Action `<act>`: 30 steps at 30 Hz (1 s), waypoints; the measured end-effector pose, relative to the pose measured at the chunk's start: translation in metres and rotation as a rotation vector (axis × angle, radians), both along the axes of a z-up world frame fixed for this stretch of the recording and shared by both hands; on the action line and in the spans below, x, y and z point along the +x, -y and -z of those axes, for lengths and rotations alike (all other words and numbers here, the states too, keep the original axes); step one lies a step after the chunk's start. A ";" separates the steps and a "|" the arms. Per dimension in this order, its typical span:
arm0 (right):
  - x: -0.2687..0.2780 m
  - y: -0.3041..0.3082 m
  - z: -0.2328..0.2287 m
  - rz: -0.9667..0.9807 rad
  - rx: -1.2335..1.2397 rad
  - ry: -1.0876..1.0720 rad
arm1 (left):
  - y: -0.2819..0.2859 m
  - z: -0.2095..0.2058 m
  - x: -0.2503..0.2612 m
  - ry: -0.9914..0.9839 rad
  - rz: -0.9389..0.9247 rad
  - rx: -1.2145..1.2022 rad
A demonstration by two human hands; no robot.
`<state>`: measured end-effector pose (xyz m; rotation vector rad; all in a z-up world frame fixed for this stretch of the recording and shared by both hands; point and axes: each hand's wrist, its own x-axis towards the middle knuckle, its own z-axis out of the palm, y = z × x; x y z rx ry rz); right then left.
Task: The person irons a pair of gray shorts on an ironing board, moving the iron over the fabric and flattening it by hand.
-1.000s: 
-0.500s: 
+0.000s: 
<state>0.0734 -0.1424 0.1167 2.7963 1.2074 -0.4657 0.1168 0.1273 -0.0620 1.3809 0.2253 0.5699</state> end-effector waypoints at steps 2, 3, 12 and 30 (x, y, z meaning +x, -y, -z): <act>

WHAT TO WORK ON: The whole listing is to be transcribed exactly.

EXERCISE OUTPUT:
Action `<act>`: 30 steps at 30 Hz (1 s), waypoints; the measured end-effector pose, relative to the pose measured at the chunk's start: translation in metres and rotation as a rotation vector (axis × angle, radians), both along the axes of a z-up world frame fixed for this stretch of the recording and shared by both hands; on the action line and in the spans below, x, y and z point along the +x, -y and -z of those axes, for lengths and rotations alike (all other words and numbers here, the states too, keep the original axes); step one lies a step after the chunk's start. A ";" separates the steps and a "|" the arms. Per dimension in this order, its typical span:
arm0 (right):
  - x: -0.2687..0.2780 m
  - y: -0.3041..0.3082 m
  - z: -0.2328..0.2287 m
  - rz: -0.9667..0.9807 rad
  - rx: -1.2335..1.2397 rad
  - ry: -1.0876..1.0720 rad
arm1 (left):
  - y: -0.2819..0.2859 m
  - z: -0.2095..0.2058 m
  - x: -0.2503..0.2612 m
  - ry: -0.9914..0.9839 rad
  - rz: -0.9389..0.9247 rad
  - rx: -1.2145..1.2022 rad
A demonstration by two human hands; no robot.
`<state>`: measured end-effector pose (xyz m; rotation vector rad; all in a z-up world frame fixed for this stretch of the recording and shared by both hands; point and axes: each hand's wrist, its own x-axis towards the middle knuckle, its own z-axis out of the palm, y = z × x; x y z rx ry rz); right then left.
Task: The person irons a pair of gray shorts on an ironing board, moving the iron over the fabric and flattening it by hand.
-1.000s: 
-0.500s: 
+0.000s: 
<state>0.0734 -0.1424 0.1167 2.7963 1.2074 -0.4657 0.1168 0.1273 -0.0620 1.3809 0.2253 0.5699</state> end-effector waypoints at steps 2, 3, 12 and 30 (x, y, z meaning +x, -y, -z): <act>

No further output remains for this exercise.